Bayer, currently in the midst of a gung-ho cell therapy expansion in the U.S., is turning its attention back to Europe as it looks to beef up its birth control manufacturing in the world’s “contraceptive capital.”
The company has designs on a €250 million ($303 million) investment for a new production plant in Turku, Finland, which it’s pegged to become “one of the most modern” factories in the world thanks to its heavy use of automation and robotics, Bayer said in a release Thursday. The cash will also be used to make upgrades at an existing plant there.
The new factory is expected to be complete by 2025 and will be built on an existing building in the city’s Artukainen district, where Bayer already boasts pharma manufacturing operations. The plant will feature digital data visualization and its floor plan will be designed to streamline material and personnel flow, the company says.
Meanwhile, Bayer is also charting modernization efforts at its current Turku facility, where the company makes polymer-based pharmaceuticals and long-acting contraceptives. In fact, the company pegged Turku as one of its “most important pharmaceutical plants globally.”

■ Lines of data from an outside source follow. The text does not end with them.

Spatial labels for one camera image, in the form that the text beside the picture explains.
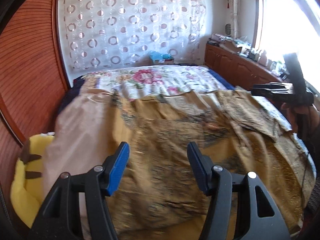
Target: black clamp
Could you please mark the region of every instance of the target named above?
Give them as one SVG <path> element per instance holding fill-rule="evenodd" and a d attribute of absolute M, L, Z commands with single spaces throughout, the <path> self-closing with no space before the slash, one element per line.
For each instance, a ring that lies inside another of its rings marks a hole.
<path fill-rule="evenodd" d="M 290 106 L 312 106 L 314 95 L 306 87 L 297 54 L 285 54 L 283 57 L 292 83 L 254 84 L 251 88 L 251 94 L 269 98 L 274 102 L 288 103 Z M 298 138 L 306 141 L 309 136 L 310 120 L 306 114 L 296 114 L 296 120 Z"/>
<path fill-rule="evenodd" d="M 129 145 L 122 142 L 114 155 L 87 173 L 63 172 L 40 207 L 27 239 L 83 239 L 79 192 L 84 192 L 92 240 L 117 240 L 105 196 L 118 189 L 128 158 Z"/>
<path fill-rule="evenodd" d="M 225 240 L 232 192 L 238 193 L 236 240 L 290 240 L 284 219 L 263 182 L 253 171 L 230 173 L 202 155 L 195 142 L 188 144 L 188 159 L 199 189 L 211 196 L 199 240 Z"/>

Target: human hand
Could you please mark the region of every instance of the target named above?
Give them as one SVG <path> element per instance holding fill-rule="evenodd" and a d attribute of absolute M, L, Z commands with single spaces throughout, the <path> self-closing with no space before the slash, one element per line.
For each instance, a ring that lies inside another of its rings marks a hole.
<path fill-rule="evenodd" d="M 320 116 L 315 106 L 290 106 L 288 103 L 284 103 L 281 109 L 287 110 L 287 120 L 291 124 L 292 131 L 298 132 L 297 114 L 305 114 L 308 116 L 310 123 L 310 132 L 312 134 L 320 123 Z"/>

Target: wooden cabinet
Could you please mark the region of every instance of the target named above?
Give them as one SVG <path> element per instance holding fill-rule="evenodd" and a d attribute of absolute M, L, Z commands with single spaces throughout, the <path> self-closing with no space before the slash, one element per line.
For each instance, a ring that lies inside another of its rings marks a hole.
<path fill-rule="evenodd" d="M 233 86 L 250 90 L 253 84 L 283 82 L 265 67 L 217 46 L 207 44 L 205 65 Z"/>

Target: bed
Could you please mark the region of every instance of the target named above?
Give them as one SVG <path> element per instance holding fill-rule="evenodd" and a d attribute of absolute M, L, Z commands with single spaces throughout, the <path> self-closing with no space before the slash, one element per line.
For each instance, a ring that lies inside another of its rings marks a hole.
<path fill-rule="evenodd" d="M 126 141 L 128 166 L 108 200 L 119 238 L 197 239 L 209 202 L 186 157 L 187 143 L 195 141 L 214 163 L 257 172 L 290 232 L 299 230 L 314 164 L 308 159 L 305 165 L 304 145 L 265 98 L 232 87 L 204 66 L 177 65 L 90 73 L 74 91 L 78 96 L 63 107 L 42 158 L 44 195 L 60 173 L 87 172 Z M 90 238 L 83 198 L 80 211 Z M 235 218 L 233 205 L 228 239 Z"/>

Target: yellow plush toy
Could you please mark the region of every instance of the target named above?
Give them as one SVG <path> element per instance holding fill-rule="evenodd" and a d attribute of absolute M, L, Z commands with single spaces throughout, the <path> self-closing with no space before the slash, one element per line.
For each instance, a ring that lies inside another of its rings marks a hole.
<path fill-rule="evenodd" d="M 52 133 L 30 137 L 17 160 L 10 199 L 15 212 L 29 228 L 44 199 L 41 157 L 53 139 Z"/>

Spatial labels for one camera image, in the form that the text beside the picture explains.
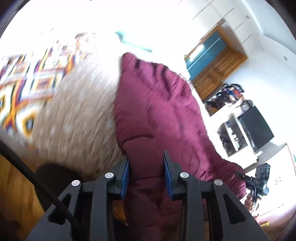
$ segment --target black clamp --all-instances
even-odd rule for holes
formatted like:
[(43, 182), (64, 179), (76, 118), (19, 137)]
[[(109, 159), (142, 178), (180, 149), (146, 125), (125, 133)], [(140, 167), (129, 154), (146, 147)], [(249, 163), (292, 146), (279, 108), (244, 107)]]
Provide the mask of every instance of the black clamp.
[(254, 202), (254, 210), (257, 208), (257, 200), (262, 196), (266, 196), (269, 193), (267, 182), (269, 179), (270, 165), (264, 163), (256, 168), (255, 177), (249, 177), (247, 175), (236, 172), (236, 176), (242, 178), (246, 182), (247, 189), (251, 190), (252, 202)]
[(126, 155), (111, 172), (97, 180), (73, 181), (58, 197), (78, 220), (83, 232), (71, 227), (59, 210), (51, 205), (35, 225), (26, 241), (114, 241), (112, 200), (123, 200), (129, 181)]
[(183, 200), (179, 240), (204, 240), (205, 199), (211, 241), (268, 241), (255, 219), (221, 180), (199, 181), (182, 172), (166, 150), (163, 159), (168, 194), (172, 200)]

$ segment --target black cable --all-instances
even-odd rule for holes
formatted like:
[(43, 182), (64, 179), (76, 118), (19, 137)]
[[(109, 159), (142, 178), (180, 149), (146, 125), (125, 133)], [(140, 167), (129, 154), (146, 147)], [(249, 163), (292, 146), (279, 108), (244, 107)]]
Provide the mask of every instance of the black cable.
[(85, 233), (65, 205), (53, 194), (53, 192), (35, 175), (35, 173), (14, 153), (3, 141), (0, 140), (0, 154), (14, 165), (36, 188), (56, 206), (56, 208), (67, 218), (72, 227), (76, 228), (83, 236)]
[(254, 187), (254, 202), (256, 201), (256, 187)]

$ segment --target colorful patterned rug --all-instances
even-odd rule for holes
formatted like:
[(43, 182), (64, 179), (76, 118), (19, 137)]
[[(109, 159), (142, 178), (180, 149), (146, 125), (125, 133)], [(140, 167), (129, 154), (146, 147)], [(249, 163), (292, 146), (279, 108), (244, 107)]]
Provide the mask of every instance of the colorful patterned rug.
[(30, 147), (38, 112), (50, 101), (63, 77), (96, 49), (96, 34), (81, 33), (71, 43), (0, 62), (0, 125)]

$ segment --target white cabinet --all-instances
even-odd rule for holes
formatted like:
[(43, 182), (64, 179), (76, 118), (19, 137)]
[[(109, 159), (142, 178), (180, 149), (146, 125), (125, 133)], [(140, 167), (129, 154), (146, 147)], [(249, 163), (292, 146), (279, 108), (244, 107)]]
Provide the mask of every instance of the white cabinet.
[(251, 56), (251, 54), (255, 51), (258, 44), (255, 40), (255, 37), (251, 35), (249, 38), (247, 38), (244, 43), (242, 44), (243, 48), (247, 54), (247, 56)]
[(233, 30), (244, 22), (244, 16), (237, 8), (231, 10), (224, 18)]
[(179, 2), (178, 7), (180, 8), (180, 11), (186, 12), (189, 19), (193, 19), (207, 5), (208, 2), (205, 0), (182, 0)]
[(232, 0), (214, 0), (211, 5), (217, 9), (222, 17), (235, 8)]
[(269, 193), (260, 201), (258, 209), (260, 216), (280, 208), (287, 201), (295, 200), (291, 186), (296, 183), (296, 174), (288, 146), (281, 149), (266, 163), (270, 165), (267, 183)]
[(252, 34), (250, 27), (246, 22), (240, 25), (234, 32), (241, 43), (243, 43)]

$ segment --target television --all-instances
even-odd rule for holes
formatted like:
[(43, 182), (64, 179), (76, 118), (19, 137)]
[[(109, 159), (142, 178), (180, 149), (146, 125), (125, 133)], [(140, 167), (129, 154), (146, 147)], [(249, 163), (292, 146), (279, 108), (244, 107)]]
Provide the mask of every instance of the television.
[(251, 107), (246, 113), (241, 115), (239, 121), (248, 136), (254, 152), (274, 137), (256, 106)]

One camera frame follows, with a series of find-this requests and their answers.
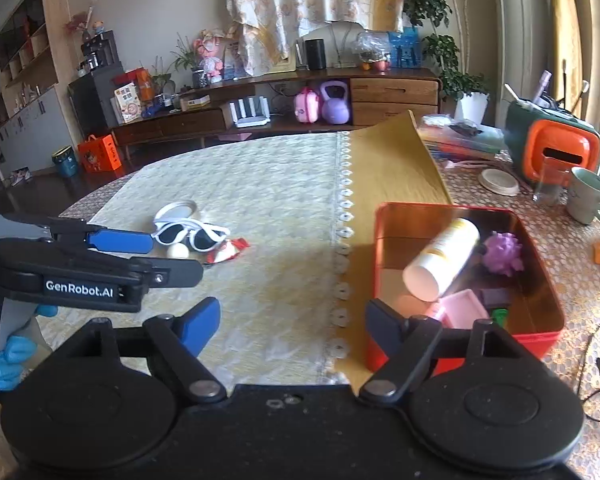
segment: cylindrical speaker
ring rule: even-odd
[[[324,40],[306,40],[304,42],[304,53],[309,70],[324,70],[327,61],[324,58]]]

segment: white sunglasses
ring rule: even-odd
[[[160,218],[157,231],[152,237],[160,245],[170,246],[188,238],[191,248],[208,253],[220,246],[231,231],[226,227],[205,224],[193,218]]]

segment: trash can
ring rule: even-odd
[[[78,161],[75,159],[74,149],[71,146],[65,146],[55,152],[51,155],[51,160],[56,165],[58,173],[65,178],[74,176],[78,172]]]

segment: pink backpack
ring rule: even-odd
[[[294,99],[296,118],[300,123],[315,123],[320,118],[320,97],[305,86]]]

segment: gloved finger
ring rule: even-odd
[[[53,317],[58,313],[58,307],[55,305],[39,305],[36,309],[36,316]]]
[[[20,376],[13,379],[0,379],[0,392],[10,392],[20,384]]]
[[[38,345],[28,337],[12,335],[7,339],[7,344],[4,346],[2,353],[5,361],[16,364],[31,359],[37,348]]]
[[[19,377],[22,373],[22,365],[8,363],[2,352],[0,352],[0,380],[8,380]]]

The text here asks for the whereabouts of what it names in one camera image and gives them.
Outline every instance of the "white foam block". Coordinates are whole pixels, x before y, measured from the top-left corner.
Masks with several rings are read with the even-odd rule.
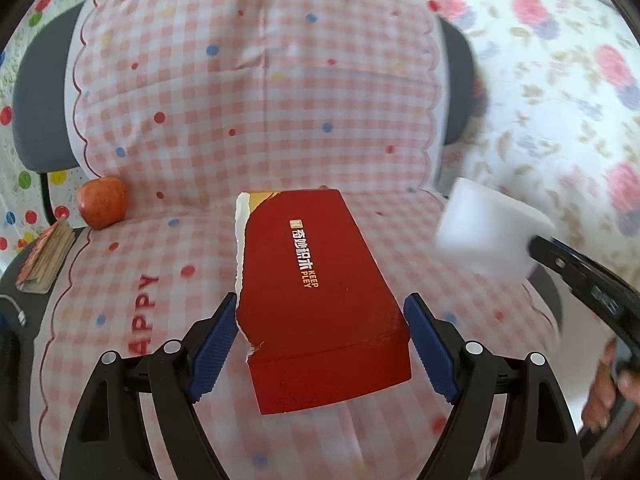
[[[533,272],[534,236],[551,239],[553,222],[537,209],[466,178],[454,184],[440,218],[436,248],[444,258],[483,276],[523,282]]]

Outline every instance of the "white screw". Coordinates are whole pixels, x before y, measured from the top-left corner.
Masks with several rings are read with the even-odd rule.
[[[476,343],[475,341],[470,341],[465,345],[466,351],[473,355],[480,355],[482,353],[482,345],[480,343]]]
[[[182,348],[180,341],[176,341],[174,339],[173,341],[167,341],[166,343],[164,343],[162,350],[164,350],[165,354],[175,354],[176,352],[180,351],[180,348]]]
[[[102,357],[100,358],[100,361],[102,361],[102,363],[106,365],[110,365],[115,360],[116,360],[116,352],[111,352],[111,351],[105,352],[104,354],[102,354]]]
[[[546,363],[546,359],[542,354],[536,352],[531,354],[531,362],[535,365],[542,366]]]

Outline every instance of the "red lettering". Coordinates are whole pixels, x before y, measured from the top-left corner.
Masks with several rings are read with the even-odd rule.
[[[142,276],[140,276],[140,283],[138,284],[138,290],[142,290],[143,288],[145,288],[149,283],[155,283],[159,280],[160,278],[152,278],[151,276],[147,276],[146,274],[143,274]]]
[[[146,346],[151,343],[151,339],[143,339],[142,341],[132,341],[129,343],[129,351],[135,355],[146,355]]]
[[[140,332],[141,330],[151,330],[153,327],[146,324],[144,316],[134,316],[131,320],[131,331]]]
[[[136,310],[139,308],[153,308],[155,306],[156,302],[149,301],[149,295],[145,294],[144,292],[142,294],[139,294],[136,298]]]

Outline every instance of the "finger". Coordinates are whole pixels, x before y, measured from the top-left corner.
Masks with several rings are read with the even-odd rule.
[[[599,399],[591,397],[582,410],[582,421],[592,433],[597,433],[609,424],[609,409]]]
[[[615,356],[616,356],[616,340],[612,339],[604,347],[604,353],[602,354],[602,358],[600,360],[604,364],[610,365],[613,362],[613,359]]]
[[[640,406],[640,375],[624,371],[618,379],[618,388],[628,400]]]
[[[598,364],[590,395],[596,396],[608,409],[611,409],[613,403],[616,402],[616,386],[611,378],[610,367],[604,362]]]

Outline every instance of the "yellow dot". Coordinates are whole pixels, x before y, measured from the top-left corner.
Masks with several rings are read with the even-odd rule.
[[[55,186],[64,184],[65,180],[66,180],[66,171],[54,171],[53,173],[49,173],[49,181]]]

Bayer didn’t outline a specific focus for the upcoming plant, but noted the new facility would play a part in the company’s goal to “provide one hundred million women in developing countries with access to modern prevention and family planning by the end of 2030,” Miriam Holstein, chief executive at Bayer Nordic, said in a statement.
Bayer established the existing Turku plant way back in the 1960s. It currently exports products to more than 130 countries.
Bayer’s Finnish workforce clocks in at around 1,000 employees. It hired almost 150 new staffers there last year and has also cited the need for a “highly skilled workforce in the coming years” there.
The allure of Finland comes down to the country’s “top-level research” and high level of specialized expertise, as well as a “fairly high level of education,” Bayer Nordic chief Holstein said in the Thursday release. For context, city data show that 75% of Finnish drug exports come from Turku, and half of the Finnish companies making diagnostics or drugs are based in the city, Chinese publication Xinhua reports.
Elsewhere on the expansion frontlines, Bayer recently drew up plans for a $200 million cell therapy factory in Berkeley, California, where a separate cell culture facility and cell and gene therapy labs are due to come online later this year.
Meanwhile, Bayer has proposed a 30-year site development deal with the City of Berkeley that would add about 1 million square feet of new work space and double its headcount there by hiring 1,000 more employees.